На культуре клеток Hela с использованием меченых радиоактивных изотопов и проточной цитометрии выделены в постсинтетическом периоде клетки, относящиеся к ранней (G2A) и поздней (G2B) фазам клеточного цикла (O.C.Blair, R.T.Winward, J.L.Roti, 1979).
Pollack и др. (A.Pollac, H.Moulis, N.L.Block, G.L.Irvin, 1984) при цитометрическом анализе ДНК и белка (FITC/PI) в клетках трех различных экспериментальных моделей, включающих культуру лейкозных опухолевых клеток крыс FL4, микрокультуру лимфоцитов периферической крови человека HPBL, не стимулированных и стимулированных фитогемагглютинином (ФГА), а также материала солидной опухоли в виде перевивной аденокарциномы предстательной железы крыс R 3327=Q показал возможность разделения пресинтетического периода на три фазы, выделив в нем покоящиеся клетки GIQ, ранние GIA и поздние G2B клетки, в постсинтетическом периоде были соответственно выделены ранние G2А и поздние G2B клетки. Для задержки вхождения клеток в S-фазу использовали актиномицидин D, оксимочевину, для блока митотических клеток применяли колцемид.
В работе также представлены данные, свидетельствующие о возможности классификации пролиферирующих лимфоидных и лейкозных опухолевых EL4-клеток в различные сроки культивирования на соответствующие S-фазы клеточного цикла с раздельным выделением в них M- и G2-фаз. Исходя из представленных данных, очевидно, что проточный цитометрический анализ по двум параметрам является одним из перспективных методов оценки кинетики клеточного цикла, позволяющий провести идентификацию клеток, находящихся в ранее неопределяемых фазах цикла (G1A, G1B и G2A, G2B), и определить клетки, находящиеся в фазах M и G2.
В некоторых работах клинического направления используется двухпараметрический анализ клеточного материала с достаточно успешной классификацией патологических процессов, например при распознавании доброкачественных и раковых процессов мочевого пузыря, шейки матки, а также для классификации различных форм гемобластозов.

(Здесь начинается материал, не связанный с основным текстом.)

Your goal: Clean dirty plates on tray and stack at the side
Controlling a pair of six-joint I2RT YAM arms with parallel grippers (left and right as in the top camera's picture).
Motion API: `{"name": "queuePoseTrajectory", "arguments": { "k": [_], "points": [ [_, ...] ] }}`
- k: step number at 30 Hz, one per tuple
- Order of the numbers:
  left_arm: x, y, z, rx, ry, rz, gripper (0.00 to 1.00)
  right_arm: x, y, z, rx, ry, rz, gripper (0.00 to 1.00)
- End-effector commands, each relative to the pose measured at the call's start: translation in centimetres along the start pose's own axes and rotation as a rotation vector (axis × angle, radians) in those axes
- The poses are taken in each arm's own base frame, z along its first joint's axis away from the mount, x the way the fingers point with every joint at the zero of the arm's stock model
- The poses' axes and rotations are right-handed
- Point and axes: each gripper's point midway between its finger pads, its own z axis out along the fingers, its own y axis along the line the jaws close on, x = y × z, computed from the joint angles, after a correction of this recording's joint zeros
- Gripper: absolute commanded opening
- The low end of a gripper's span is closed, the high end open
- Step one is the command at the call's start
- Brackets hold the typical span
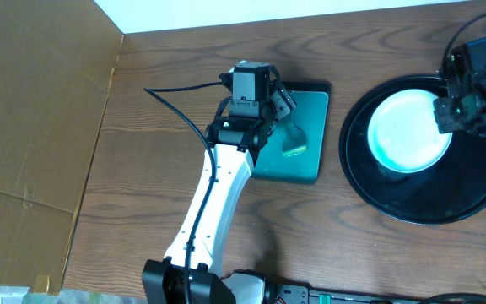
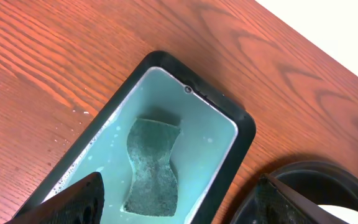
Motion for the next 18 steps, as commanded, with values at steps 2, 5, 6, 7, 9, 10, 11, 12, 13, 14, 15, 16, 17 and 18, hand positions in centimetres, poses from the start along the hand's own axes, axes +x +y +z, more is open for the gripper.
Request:
{"name": "queuePoseTrajectory", "arguments": {
  "k": [2, 5, 6, 7, 9, 10, 11, 12, 13, 14, 15, 16, 17, 18],
  "points": [
    [-0.4, 0.1, -0.1, -0.006, -0.011, -0.002, 0.79, -1.7, -1.0, -3.8, 0.219, -0.108, -0.087, 0.01],
    [-0.4, 0.1, -0.1, -0.006, -0.011, -0.002, 0.79, -2.2, -0.3, -5.8, 0.286, -0.159, -0.156, 0.01],
    [-0.4, 0.1, -0.1, -0.006, -0.011, -0.002, 0.79, -2.3, 0.0, -6.3, 0.302, -0.174, -0.175, 0.01],
    [-0.4, 0.1, -0.1, -0.006, -0.011, -0.002, 0.79, -2.4, 0.2, -6.7, 0.315, -0.185, -0.186, 0.01],
    [-0.4, 0.1, -0.1, -0.006, -0.011, -0.002, 0.79, -2.5, 0.5, -7.6, 0.356, -0.208, -0.216, 0.01],
    [-0.4, 0.1, -0.1, -0.006, -0.011, -0.002, 0.79, -2.6, 0.6, -7.9, 0.372, -0.215, -0.226, 0.01],
    [-0.4, 0.1, -0.1, -0.006, -0.011, -0.002, 0.79, -2.6, 0.7, -8.1, 0.396, -0.221, -0.235, 0.01],
    [-0.4, 0.1, -0.1, -0.006, -0.011, -0.002, 0.79, -2.7, 0.7, -8.3, 0.418, -0.226, -0.242, 0.01],
    [-0.4, 0.1, -0.1, -0.006, -0.011, -0.002, 0.79, -2.7, 0.7, -8.5, 0.440, -0.229, -0.254, 0.01],
    [-0.4, 0.1, -0.1, -0.006, -0.011, -0.002, 0.79, -2.7, 0.6, -8.7, 0.469, -0.234, -0.265, 0.01],
    [-0.4, 0.1, -0.1, -0.006, -0.011, -0.002, 0.79, -2.8, 0.6, -8.9, 0.492, -0.238, -0.272, 0.01],
    [-0.4, 0.1, -0.1, -0.006, -0.011, -0.002, 0.79, -2.8, 0.5, -9.3, 0.524, -0.246, -0.281, 0.01],
    [-0.4, 0.1, -0.1, -0.006, -0.011, -0.002, 0.79, -3.0, 0.4, -9.7, 0.562, -0.256, -0.285, 0.01],
    [-0.4, 0.1, -0.1, -0.006, -0.011, -0.002, 0.79, -3.1, 0.2, -10.1, 0.602, -0.266, -0.294, 0.01]
  ]
}}
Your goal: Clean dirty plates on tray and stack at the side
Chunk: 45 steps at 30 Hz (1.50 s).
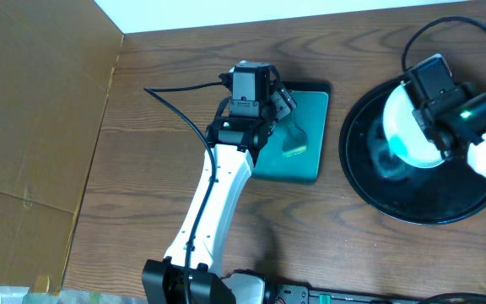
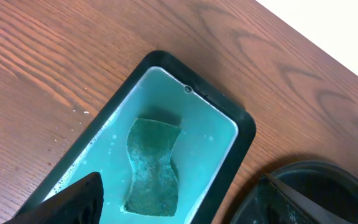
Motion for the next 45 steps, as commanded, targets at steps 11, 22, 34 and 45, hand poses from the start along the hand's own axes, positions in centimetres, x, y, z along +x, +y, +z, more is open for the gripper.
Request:
{"name": "queuePoseTrajectory", "arguments": {
  "k": [11, 22, 34, 45],
  "points": [
    [-0.4, 0.1, -0.1, -0.006, -0.011, -0.002, 0.79, -3.4, -1.8, -5.0, 0.371, -0.106, -0.390, 0.01],
    [-0.4, 0.1, -0.1, -0.006, -0.011, -0.002, 0.79, -5.2, -2.1, -7.4, 0.519, -0.136, -0.519, 0.01],
    [-0.4, 0.1, -0.1, -0.006, -0.011, -0.002, 0.80, -5.7, -2.3, -7.8, 0.541, -0.148, -0.520, 0.01],
    [-0.4, 0.1, -0.1, -0.006, -0.011, -0.002, 0.80, -4.2, 0.0, -1.5, 0.024, -0.161, -0.210, 0.01]
  ]
}}
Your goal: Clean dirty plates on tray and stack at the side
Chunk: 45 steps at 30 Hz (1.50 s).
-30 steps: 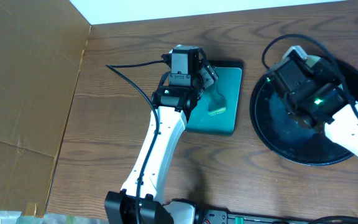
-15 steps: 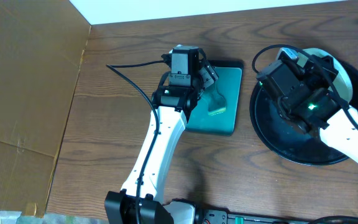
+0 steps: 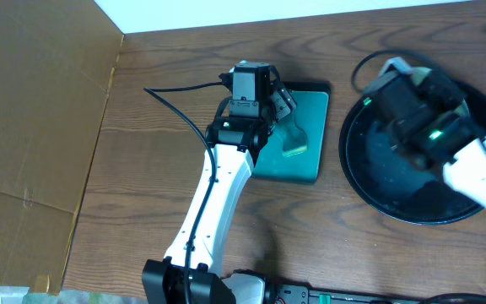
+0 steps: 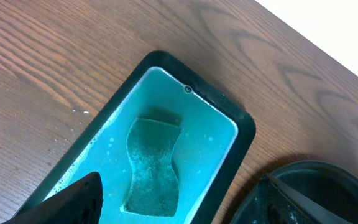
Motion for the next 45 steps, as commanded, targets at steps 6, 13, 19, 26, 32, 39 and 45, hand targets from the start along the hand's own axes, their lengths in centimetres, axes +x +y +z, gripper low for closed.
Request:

В современной литературе весьма широко представлены данные по цитоспектрофотометрическому изучению интерфазных ядер. Следует отметить, что особую ценность представляют работы, направленные на изучение митотических клеток с последующим анализом хромосом. Известно, что изменения, регистрируемые в хромосомах, могут быть определяющими диагностическими маркерами опухоли, особенно на начальных этапах возникновения злокачественного процесса. Однако используемые методы анализа хромосомного материала сравнительно сложны и трудоемки. Поэтому в последнее время наряду с обычными цитогенетическими методами исследования кариотипа нормальных и малигнизированных клеток стали применяться сканирующие и проточные цитометрические анализаторы. Приборы последнего типа обеспечивают достаточно высокую точность и скорость измерения, а также воспроизводимость результатов. Скорость анализа хромосом в протоке составляет 1000 – 2000 хромосом в секунду. Проточный цитометрический анализ ДНК метафазных хромосом в суспензии является совершенно новым методом кариотипирования. Поэтому в исследованиях такого рода основной акцент делается на разработке эффективных методов сепарации интактных хромосом с сохранением их целостности и морфологической структуры.